Dorte Madrup: a pragmatic approach to architecture
BUSINESS INTELLIGENCE For the latest edition of ‘Lunch with an Architect’ this week, Forum Press & Communications invited Danish architect Dorte Madrup to explain her vision of how architecture interacts with the existing environment. Before her presentation, however, Forum’s directors Nathalie Zalcman and Kathleen Iweins pointed out that this month of March is an important one for Belgian architecture: the ‘Brussels Architecture Prize’ is now open for project submissions small and large, and Belgian projects are in the finals of the Mipim Awards.

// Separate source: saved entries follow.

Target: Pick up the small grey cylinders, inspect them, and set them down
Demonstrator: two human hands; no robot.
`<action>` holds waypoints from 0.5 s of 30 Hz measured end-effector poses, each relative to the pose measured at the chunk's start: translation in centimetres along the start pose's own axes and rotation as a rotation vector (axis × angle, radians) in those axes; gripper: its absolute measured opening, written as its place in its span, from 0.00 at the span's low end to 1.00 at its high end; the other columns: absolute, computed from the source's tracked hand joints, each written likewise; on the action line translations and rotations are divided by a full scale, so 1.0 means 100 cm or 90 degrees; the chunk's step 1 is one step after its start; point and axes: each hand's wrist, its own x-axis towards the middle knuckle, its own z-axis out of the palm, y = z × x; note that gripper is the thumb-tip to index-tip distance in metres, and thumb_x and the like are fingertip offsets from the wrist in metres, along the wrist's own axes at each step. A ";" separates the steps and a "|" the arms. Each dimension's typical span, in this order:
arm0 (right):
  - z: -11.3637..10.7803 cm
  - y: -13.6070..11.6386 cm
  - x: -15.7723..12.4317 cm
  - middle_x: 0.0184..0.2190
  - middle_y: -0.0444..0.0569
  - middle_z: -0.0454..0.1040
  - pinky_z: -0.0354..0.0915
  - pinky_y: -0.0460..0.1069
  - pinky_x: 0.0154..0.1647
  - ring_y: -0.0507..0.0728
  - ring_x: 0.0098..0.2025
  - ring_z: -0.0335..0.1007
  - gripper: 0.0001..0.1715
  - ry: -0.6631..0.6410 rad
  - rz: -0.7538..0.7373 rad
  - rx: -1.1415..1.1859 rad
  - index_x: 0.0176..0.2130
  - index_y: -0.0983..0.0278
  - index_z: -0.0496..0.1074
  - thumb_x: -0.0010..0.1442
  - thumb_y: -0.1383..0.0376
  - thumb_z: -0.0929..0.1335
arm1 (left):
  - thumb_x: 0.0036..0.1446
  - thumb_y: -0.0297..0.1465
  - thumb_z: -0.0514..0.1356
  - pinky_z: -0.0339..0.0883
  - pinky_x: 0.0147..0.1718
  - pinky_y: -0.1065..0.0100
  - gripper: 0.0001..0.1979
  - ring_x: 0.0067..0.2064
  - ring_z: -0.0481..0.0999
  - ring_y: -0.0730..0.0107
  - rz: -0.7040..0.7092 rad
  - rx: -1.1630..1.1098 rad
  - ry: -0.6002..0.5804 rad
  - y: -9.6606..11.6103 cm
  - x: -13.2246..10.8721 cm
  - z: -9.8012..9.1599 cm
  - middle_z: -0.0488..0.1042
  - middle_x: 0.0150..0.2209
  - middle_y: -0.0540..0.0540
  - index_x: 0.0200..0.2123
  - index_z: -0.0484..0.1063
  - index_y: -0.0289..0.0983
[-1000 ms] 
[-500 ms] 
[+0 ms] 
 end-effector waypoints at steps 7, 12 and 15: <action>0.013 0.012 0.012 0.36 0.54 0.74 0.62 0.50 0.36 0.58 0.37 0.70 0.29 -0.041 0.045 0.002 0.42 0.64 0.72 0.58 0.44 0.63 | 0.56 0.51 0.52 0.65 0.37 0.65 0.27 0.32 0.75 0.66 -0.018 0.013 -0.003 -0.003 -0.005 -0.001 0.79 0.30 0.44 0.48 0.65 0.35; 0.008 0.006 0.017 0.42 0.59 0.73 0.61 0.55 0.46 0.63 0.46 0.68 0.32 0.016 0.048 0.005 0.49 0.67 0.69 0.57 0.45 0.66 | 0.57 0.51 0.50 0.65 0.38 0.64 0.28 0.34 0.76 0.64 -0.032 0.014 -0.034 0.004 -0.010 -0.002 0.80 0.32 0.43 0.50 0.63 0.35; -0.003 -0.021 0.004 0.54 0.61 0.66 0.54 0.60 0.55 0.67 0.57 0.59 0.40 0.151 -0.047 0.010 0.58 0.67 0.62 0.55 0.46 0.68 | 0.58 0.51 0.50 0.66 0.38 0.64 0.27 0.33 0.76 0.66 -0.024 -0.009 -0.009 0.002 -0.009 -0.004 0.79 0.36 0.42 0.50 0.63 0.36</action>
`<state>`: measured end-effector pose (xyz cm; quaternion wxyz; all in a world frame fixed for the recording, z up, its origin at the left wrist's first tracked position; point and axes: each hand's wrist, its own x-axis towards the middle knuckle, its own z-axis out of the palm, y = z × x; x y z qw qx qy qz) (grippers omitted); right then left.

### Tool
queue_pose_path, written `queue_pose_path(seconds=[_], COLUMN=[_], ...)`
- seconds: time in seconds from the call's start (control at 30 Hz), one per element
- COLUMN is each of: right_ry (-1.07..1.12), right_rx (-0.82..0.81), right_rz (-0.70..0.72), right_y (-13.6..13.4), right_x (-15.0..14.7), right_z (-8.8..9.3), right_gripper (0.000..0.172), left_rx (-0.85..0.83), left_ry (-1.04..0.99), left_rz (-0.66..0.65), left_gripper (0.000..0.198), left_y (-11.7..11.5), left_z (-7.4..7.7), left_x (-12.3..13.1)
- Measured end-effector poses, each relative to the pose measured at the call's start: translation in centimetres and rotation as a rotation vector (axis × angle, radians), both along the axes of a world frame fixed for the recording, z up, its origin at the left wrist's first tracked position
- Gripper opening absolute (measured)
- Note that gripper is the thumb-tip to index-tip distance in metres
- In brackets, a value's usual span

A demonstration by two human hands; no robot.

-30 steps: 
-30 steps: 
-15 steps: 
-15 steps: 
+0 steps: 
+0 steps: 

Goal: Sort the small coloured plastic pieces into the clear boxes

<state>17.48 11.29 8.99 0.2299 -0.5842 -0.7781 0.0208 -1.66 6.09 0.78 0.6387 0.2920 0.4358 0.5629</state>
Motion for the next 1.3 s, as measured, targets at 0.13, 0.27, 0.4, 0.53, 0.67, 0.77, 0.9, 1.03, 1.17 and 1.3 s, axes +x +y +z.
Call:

Dorte Madrup began by saying that the overriding philosophy of her bureau is ‘Context is King’ and she explained this as meaning that when you build something you are influencing the entire environment which surrounds it. It is therefore necessary to take factors such as history, geography and climate into account from the conception stage. She also emphasized the fact that architecture needs to take not only the artistic element into account, but also the scientific element – what will work in a particular setting and what will not.
To demonstrate this, she pointed out that wood will not be possible in all circumstances, and that concrete, undeniably a ‘sinner’ in environmental terms, nevertheless has to be used in some contexts because of its ability to resist the elements. To mitigate this, her bureau uses upcycled concrete where possible and when concrete is necessary. It is important to avoid being ‘sentimental’ in the choice of materials. Sustainability, she stated, is not a feeling or a state of mind, but an understanding of what the science is telling us.
Dorte Madrup used several examples of her bureau’s work in the arctic to explain what she meant. For example, there the strong winds and freezing temperature dictate that ‘survival’ is the first criterion. She said that a wind tunnel was used (with flour to represent snow) to see how a building in the arctic could avoid being trapped in huge snowdrifts – aerodynamics in other words. In Denmark too, she said, wind-protected buildings are very important.
On the subject of re-using materials or buildings, Dorte Madrup said that old industrial buildings are very much a role model for transformation in to new uses due to their high ceilings and vast open spaces, which create many possibilities. She also explained that a Swedish client has a reserve of materials rescued from obsolete buildings (doors, flooring...) and that they insist on as much of this as possible being incorporated into a new project. And this is not just a ‘junk yard’ of bits, but a catalogued warehouse. A project her bureau won in Copenhagen for Maersk Shipping presented a different situation in terms of re-use. Much of the old existing building was contaminated in one way or another, and so only certain parts were re-usable. Again, therefore, a pragmatic approach is required.
Returning to the subject of context and history, a project in Berlin presented a complicated challenge. The Anhalter Bahnhof had been the largest railway station in northern Europe and rightly famous, but was later used by Hitler to as the starting point to send people to the concentration camps. The project was to create the ‘Exile Museum’. The solution for this was to try and embrace all of this history, to include the old and the new, by creating a brand new building behind, but not physically attached to, the remaining fragment of the old station
A fascinating presentation which allied the philosophical to the pragmatic, the reality to the desirable, and which earned Dorte Madrup a particularly long round of applause from the audience of real estate professionals.